# [TASK TO CARRY OUT]
The stretch wanted below opens at the line containing "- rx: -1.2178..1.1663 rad" and closes at the line containing "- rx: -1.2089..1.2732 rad". Please return it exactly, with no other lines.

# [RECORDS TO PROCESS]
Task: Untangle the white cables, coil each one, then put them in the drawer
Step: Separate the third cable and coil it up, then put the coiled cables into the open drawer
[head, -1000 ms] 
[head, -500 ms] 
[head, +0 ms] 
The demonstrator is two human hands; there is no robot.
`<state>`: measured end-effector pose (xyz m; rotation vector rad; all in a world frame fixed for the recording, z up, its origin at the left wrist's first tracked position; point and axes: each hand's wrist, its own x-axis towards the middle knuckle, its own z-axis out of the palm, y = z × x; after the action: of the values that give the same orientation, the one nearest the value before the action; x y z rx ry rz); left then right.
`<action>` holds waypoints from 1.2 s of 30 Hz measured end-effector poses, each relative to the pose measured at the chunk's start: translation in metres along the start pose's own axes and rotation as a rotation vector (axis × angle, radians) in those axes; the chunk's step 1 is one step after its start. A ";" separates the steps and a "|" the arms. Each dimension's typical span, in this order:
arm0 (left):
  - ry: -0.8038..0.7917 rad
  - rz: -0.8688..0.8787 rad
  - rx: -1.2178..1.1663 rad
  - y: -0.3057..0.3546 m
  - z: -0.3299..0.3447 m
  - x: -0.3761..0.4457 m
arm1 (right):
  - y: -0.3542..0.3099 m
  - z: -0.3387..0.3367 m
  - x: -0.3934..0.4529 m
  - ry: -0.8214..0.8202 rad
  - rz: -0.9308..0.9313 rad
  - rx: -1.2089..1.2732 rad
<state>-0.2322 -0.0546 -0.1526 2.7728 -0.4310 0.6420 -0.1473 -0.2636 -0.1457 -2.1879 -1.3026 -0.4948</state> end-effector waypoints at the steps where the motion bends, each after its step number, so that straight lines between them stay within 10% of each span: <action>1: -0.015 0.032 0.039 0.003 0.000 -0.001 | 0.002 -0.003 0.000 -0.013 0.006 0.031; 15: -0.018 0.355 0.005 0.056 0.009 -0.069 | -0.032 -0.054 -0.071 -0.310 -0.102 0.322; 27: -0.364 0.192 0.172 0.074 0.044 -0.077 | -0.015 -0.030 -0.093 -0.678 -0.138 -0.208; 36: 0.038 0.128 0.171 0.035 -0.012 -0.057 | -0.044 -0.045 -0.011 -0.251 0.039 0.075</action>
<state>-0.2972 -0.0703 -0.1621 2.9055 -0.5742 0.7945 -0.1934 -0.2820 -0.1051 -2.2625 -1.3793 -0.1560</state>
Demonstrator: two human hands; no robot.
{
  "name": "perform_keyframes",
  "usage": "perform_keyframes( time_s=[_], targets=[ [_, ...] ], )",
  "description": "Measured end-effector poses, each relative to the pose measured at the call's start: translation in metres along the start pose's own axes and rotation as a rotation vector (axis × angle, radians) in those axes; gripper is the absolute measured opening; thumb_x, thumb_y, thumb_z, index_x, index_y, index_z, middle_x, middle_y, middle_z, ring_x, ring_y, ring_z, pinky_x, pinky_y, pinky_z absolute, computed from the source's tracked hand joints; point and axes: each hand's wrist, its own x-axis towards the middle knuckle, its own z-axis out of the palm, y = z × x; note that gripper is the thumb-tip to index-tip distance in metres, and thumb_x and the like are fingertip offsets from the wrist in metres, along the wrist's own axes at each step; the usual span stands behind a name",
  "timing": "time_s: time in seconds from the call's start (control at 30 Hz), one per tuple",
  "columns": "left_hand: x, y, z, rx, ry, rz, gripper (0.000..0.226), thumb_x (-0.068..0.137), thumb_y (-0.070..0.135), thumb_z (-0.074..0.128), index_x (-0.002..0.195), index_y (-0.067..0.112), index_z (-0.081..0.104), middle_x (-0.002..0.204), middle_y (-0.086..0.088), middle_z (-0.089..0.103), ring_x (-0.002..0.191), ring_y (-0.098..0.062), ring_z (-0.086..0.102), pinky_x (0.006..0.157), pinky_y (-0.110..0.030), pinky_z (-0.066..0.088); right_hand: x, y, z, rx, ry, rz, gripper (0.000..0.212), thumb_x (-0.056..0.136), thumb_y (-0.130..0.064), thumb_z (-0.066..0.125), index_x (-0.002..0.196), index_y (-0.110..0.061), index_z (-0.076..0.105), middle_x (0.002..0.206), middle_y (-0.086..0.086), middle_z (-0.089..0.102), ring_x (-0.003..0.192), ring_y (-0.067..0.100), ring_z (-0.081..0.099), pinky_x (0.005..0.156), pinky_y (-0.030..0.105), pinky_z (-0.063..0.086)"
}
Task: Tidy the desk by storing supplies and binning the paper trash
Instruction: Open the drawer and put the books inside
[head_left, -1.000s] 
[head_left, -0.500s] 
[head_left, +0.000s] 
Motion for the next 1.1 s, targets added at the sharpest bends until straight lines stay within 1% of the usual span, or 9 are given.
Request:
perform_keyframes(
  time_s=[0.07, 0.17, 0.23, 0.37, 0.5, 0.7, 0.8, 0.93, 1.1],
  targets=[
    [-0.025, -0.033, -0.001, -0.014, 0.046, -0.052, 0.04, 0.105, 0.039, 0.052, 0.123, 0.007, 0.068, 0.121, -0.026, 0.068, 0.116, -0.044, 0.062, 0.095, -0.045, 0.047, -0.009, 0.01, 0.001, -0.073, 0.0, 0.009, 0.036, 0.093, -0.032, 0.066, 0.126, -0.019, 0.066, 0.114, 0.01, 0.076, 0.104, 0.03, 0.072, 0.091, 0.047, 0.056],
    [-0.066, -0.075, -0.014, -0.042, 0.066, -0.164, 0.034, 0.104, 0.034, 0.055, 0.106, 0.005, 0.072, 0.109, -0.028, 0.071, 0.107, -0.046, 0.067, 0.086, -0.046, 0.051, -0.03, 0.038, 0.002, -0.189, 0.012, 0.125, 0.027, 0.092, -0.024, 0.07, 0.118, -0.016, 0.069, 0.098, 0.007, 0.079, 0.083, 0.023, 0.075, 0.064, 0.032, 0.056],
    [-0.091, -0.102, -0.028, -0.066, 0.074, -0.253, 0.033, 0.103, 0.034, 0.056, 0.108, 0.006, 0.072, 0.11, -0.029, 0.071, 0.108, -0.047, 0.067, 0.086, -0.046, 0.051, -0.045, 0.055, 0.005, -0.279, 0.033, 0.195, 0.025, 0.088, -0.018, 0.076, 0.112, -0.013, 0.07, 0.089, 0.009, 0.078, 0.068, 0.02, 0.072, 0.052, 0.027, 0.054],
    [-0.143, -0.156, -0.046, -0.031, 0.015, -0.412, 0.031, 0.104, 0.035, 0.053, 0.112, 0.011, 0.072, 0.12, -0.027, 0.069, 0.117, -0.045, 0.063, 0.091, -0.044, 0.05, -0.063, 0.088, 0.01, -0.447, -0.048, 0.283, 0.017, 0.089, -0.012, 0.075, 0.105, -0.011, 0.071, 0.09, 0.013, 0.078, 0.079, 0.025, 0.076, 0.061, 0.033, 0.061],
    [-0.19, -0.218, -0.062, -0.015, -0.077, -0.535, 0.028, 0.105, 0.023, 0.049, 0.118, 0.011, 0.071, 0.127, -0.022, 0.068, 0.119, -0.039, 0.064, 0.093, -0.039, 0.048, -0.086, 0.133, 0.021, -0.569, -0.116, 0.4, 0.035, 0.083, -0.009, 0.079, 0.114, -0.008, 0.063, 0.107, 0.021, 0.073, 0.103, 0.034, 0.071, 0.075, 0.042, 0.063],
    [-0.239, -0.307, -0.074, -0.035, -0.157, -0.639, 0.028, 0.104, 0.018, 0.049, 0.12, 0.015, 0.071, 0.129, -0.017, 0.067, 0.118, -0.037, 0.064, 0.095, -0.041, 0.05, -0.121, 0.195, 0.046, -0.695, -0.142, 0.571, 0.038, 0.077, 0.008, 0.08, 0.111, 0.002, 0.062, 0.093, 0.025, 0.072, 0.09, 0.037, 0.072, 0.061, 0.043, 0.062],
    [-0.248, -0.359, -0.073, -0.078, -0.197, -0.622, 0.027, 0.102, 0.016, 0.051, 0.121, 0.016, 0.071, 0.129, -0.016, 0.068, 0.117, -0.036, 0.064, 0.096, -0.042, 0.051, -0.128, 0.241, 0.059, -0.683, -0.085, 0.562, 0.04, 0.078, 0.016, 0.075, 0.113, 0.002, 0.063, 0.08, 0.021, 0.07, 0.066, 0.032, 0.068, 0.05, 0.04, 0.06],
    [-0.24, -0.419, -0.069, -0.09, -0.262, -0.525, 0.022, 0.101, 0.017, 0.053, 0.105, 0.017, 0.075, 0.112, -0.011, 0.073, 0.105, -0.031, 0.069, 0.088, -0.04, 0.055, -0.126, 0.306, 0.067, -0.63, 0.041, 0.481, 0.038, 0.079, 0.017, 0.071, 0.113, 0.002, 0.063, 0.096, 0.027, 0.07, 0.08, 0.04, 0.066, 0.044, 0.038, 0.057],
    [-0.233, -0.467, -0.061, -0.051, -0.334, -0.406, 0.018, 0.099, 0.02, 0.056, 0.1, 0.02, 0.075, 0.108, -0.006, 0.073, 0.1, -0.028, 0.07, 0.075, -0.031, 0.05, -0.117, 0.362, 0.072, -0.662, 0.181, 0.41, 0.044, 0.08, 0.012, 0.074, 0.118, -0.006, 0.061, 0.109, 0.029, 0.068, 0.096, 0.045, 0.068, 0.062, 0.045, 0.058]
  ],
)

# [RESPONSE BOX]
  - rx: -1.2178..1.1663 rad
  - y: -0.3057..0.3546 m
  - z: -0.3299..0.3447 m
  - x: -0.3761..0.4457 m
arm1 (right):
  - y: -0.3542..0.3099 m
  - z: -0.3387..0.3367 m
  - x: -0.3934..0.4529 m
  - ry: -0.8214..0.8202 rad
  - rz: -0.9308..0.9313 rad
  - rx: -1.2089..1.2732 rad

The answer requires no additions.